— Problem requirements —
Only these lines of the data below are wanted: the one with "Which things move", the one with "wire whiteboard stand: 171,72 does not move", and any lines between them, each repeated exactly.

[Stored data entries]

────

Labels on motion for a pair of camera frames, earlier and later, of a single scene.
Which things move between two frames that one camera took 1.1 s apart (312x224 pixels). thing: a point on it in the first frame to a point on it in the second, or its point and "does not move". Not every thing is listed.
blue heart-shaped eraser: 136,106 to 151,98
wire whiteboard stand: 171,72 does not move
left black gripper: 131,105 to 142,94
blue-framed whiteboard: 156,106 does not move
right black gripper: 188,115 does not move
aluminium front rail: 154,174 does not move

────

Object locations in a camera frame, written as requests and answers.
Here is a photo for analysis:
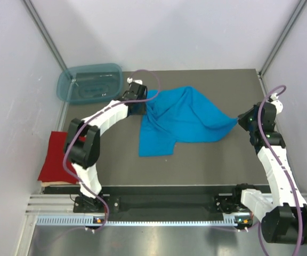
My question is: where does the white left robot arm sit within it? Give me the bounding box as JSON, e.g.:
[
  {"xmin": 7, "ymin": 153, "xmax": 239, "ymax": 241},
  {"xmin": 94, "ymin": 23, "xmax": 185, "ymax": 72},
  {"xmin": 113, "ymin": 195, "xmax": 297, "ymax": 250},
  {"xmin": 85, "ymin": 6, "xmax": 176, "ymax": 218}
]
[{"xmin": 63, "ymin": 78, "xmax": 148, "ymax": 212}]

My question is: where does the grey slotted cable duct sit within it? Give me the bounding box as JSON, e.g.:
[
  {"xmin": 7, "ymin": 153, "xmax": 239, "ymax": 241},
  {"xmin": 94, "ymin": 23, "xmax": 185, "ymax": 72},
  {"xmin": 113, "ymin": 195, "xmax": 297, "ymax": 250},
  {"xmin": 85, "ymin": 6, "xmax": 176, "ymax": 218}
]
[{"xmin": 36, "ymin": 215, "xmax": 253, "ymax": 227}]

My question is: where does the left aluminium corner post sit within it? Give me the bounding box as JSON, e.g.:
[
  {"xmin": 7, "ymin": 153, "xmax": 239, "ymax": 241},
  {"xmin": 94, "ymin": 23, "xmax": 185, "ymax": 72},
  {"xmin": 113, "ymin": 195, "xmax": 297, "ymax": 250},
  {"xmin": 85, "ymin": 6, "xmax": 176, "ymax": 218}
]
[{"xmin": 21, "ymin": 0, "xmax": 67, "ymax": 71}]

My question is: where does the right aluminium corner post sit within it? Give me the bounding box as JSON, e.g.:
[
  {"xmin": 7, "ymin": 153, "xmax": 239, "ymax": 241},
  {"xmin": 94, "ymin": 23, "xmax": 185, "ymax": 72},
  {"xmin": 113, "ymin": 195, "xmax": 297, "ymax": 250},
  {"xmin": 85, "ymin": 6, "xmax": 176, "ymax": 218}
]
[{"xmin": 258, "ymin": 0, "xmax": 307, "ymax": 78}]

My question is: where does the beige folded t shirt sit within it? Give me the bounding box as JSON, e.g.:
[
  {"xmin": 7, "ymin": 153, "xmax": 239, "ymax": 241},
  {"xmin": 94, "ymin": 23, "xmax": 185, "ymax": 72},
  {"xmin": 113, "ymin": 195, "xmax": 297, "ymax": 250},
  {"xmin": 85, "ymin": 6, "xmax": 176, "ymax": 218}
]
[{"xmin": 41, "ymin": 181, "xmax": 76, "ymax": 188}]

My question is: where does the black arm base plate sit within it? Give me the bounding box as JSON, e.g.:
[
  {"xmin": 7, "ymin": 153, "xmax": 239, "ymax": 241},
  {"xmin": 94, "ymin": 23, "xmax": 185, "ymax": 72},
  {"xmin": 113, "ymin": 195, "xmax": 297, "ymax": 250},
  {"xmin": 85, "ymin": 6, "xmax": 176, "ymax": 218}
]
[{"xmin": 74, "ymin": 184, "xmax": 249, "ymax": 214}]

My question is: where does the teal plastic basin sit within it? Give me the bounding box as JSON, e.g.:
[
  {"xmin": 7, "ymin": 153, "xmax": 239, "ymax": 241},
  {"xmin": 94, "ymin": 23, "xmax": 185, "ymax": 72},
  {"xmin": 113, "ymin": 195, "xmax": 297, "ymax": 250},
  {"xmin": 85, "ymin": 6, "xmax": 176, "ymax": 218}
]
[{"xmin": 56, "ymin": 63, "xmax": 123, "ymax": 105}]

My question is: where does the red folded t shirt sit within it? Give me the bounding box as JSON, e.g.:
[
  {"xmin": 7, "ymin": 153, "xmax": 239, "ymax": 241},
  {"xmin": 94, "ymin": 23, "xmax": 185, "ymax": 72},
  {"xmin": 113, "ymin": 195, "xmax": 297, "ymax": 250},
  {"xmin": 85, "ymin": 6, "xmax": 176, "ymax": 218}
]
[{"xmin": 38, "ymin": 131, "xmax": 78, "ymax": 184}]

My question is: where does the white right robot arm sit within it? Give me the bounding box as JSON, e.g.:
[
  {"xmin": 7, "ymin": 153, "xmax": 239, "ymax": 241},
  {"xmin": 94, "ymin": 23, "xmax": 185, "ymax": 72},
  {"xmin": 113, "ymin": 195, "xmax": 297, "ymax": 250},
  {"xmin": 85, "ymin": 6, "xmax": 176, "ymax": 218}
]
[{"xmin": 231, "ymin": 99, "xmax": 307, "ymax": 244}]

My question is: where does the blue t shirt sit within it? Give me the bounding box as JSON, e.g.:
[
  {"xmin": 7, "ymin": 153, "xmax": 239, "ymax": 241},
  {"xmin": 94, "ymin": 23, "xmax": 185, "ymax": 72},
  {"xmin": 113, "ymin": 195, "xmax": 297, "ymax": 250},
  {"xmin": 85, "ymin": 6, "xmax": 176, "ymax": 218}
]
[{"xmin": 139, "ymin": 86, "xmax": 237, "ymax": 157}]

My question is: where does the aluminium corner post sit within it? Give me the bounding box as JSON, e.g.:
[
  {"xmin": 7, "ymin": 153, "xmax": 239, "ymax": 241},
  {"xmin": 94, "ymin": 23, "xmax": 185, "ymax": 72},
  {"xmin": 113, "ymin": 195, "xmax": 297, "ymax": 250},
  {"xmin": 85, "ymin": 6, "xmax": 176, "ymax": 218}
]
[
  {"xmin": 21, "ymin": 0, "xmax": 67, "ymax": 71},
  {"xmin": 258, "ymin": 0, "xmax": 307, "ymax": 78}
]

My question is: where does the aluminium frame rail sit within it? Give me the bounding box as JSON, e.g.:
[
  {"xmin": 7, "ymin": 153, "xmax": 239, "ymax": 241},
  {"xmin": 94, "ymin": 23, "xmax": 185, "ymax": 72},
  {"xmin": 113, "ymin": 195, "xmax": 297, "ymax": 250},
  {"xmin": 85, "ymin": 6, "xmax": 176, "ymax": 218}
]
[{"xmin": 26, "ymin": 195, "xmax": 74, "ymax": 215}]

────

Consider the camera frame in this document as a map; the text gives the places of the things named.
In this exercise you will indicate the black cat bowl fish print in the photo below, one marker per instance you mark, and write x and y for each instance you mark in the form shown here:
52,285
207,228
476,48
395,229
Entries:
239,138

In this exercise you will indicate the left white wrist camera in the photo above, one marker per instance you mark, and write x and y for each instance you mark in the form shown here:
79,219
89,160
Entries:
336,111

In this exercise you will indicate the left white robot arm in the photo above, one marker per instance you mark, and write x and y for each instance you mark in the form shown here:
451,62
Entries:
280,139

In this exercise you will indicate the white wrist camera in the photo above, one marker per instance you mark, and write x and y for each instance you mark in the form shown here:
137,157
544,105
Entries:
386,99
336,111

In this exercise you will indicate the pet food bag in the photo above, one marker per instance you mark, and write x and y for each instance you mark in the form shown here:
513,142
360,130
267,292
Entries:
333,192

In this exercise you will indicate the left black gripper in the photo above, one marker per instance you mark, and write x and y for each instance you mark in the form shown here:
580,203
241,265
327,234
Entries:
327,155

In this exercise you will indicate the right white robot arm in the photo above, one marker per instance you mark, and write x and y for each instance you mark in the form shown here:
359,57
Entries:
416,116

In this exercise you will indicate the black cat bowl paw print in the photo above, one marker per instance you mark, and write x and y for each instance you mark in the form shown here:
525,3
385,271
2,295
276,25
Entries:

────

— Expected output —
Which things move between two frames that one camera took 1.1 s apart (312x224 pixels). thing: a point on it in the first frame to a point on it in the second, or its point and "does not move". Not every thing is listed.
blue heart-shaped eraser: 136,106 to 151,98
wire whiteboard stand: 171,72 does not move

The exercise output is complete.